■ TRY IT
Exactly as written, write out the lines below from the first to the one containing "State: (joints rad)", inclusive. Pictures do not belong in the copy.

BEGIN DATASET EXCERPTS

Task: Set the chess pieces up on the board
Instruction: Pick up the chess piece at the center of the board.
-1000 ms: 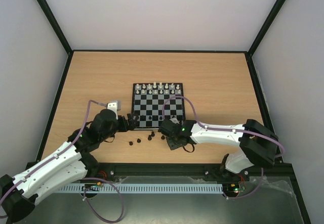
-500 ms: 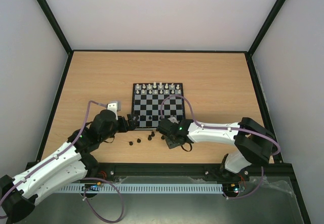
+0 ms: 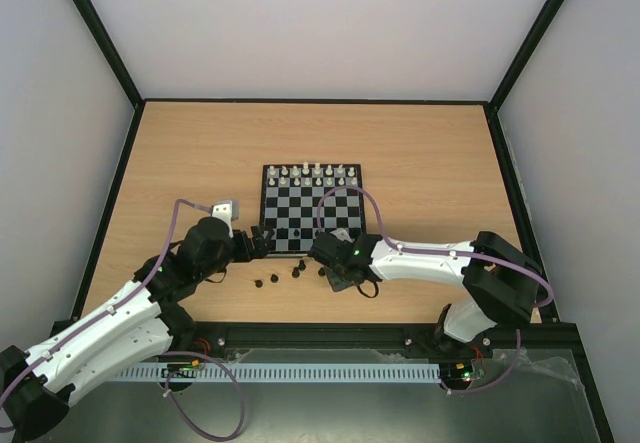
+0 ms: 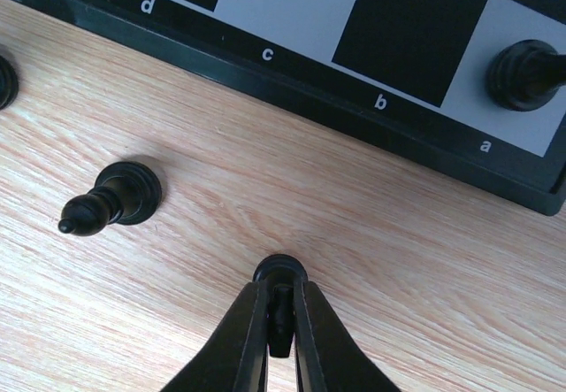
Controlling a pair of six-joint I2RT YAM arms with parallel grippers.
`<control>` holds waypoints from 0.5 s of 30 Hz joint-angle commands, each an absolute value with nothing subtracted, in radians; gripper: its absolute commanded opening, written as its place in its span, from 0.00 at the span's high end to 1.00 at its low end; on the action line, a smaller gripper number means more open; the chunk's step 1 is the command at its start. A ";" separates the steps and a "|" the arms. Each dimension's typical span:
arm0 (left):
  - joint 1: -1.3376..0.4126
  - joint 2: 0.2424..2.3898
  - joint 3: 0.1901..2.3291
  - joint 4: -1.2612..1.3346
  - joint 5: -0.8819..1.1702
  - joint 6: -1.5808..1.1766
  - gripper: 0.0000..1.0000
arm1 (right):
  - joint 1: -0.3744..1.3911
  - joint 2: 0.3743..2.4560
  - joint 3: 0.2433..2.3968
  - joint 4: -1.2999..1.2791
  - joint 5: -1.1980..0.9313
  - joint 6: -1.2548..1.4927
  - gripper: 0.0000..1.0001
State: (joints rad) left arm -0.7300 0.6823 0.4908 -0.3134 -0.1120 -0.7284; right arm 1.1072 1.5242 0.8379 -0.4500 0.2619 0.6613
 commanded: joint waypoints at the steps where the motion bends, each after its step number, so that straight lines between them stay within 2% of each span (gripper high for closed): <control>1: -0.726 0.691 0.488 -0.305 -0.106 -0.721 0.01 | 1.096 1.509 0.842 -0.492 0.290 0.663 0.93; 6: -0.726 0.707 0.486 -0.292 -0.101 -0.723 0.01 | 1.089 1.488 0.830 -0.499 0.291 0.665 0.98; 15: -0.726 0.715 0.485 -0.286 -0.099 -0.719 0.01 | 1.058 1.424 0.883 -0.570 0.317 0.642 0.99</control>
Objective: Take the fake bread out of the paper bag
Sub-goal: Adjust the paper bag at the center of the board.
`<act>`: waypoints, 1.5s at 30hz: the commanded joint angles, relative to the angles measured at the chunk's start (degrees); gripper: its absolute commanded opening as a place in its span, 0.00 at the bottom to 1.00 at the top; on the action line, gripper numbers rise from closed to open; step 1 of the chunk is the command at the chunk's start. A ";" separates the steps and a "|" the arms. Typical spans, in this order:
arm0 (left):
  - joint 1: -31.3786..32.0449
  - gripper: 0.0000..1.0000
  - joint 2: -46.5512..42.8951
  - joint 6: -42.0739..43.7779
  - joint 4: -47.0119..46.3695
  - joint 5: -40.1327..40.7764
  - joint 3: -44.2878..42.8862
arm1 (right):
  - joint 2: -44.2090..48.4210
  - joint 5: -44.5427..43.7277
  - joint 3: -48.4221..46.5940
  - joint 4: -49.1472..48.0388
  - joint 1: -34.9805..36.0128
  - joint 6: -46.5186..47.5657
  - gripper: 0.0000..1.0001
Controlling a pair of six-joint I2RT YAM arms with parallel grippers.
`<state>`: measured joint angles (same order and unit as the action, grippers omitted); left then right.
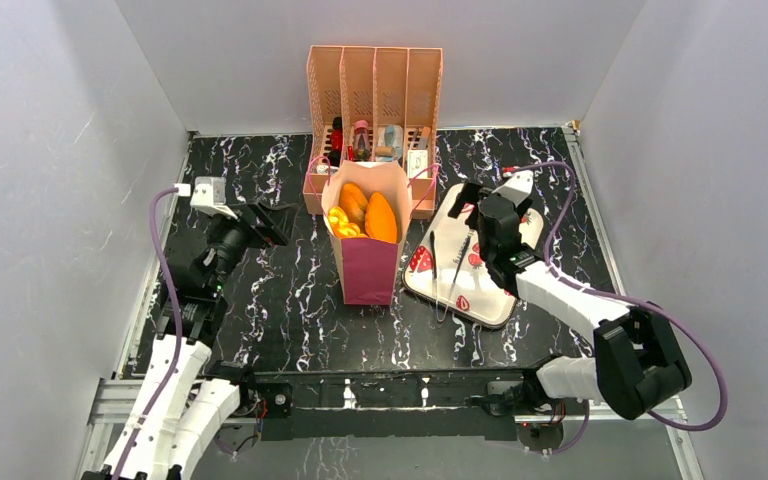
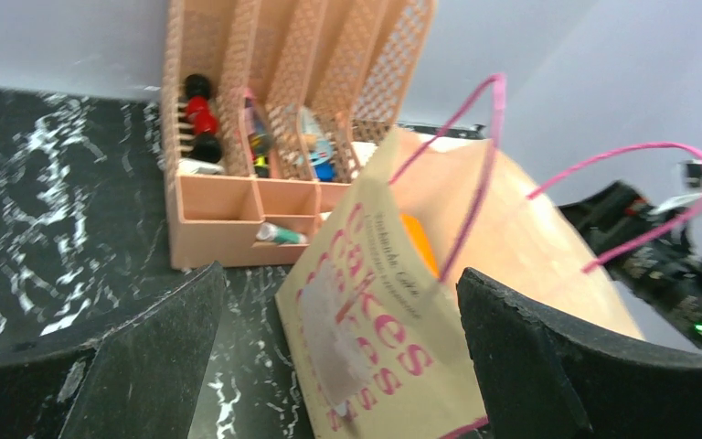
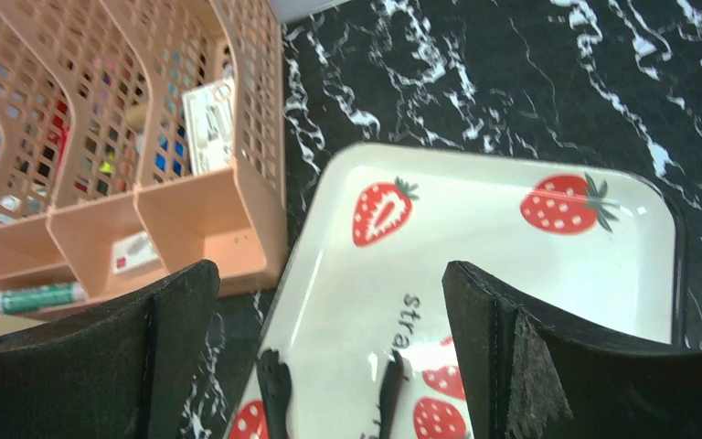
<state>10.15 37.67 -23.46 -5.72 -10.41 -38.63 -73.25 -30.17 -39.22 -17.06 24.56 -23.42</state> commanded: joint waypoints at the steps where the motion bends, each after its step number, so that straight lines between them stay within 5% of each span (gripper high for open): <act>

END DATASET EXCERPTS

■ ANSWER SECTION
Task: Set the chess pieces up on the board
Instruction: Pick up the chess piece at the center of the board.
-1000 ms: 
-500 ms: 
+0 ms: 
+0 ms: 
Controlling a pair of six-joint I2RT YAM arms with parallel grippers.
`<control>` holds waypoints from 0.5 s of 30 Hz joint-angle commands, each an absolute value with nothing subtracted, in radians; gripper: its absolute commanded opening, written as its place in its span, from 0.00 at the span's high end to 1.00 at its low end; on the action line, a smaller gripper number means more open; the chunk's step 1 is the command at its start. A ";" separates the steps and a "|" the arms. Each dimension's typical span:
arm0 (left):
  - joint 1: -1.3376..0.4126
  - joint 2: 0.2424..2.3898
  - joint 3: 0.1901..2.3291
  - joint 4: -1.2612..1.3346
  - joint 5: -0.8819..1.1702
  - joint 6: -1.5808..1.1766
  - gripper: 0.0000..1.0000
arm1 (right):
  - joint 1: -0.3744..1.3911
  - joint 2: 0.3743..2.4560
  - joint 3: 0.2433..2.3968
  - joint 4: -1.2999..1.2791
  - joint 5: -1.1980..0.9313
  - joint 6: -1.2548..1.4927
  - gripper: 0.0000..1.0001
State: (joints rad) left arm -0.7300 0.6823 0.4908 -0.3134 -0.1120 -0.7284; right arm 1.1072 1.5242 0.8379 -0.4500 0.2619 0.6613

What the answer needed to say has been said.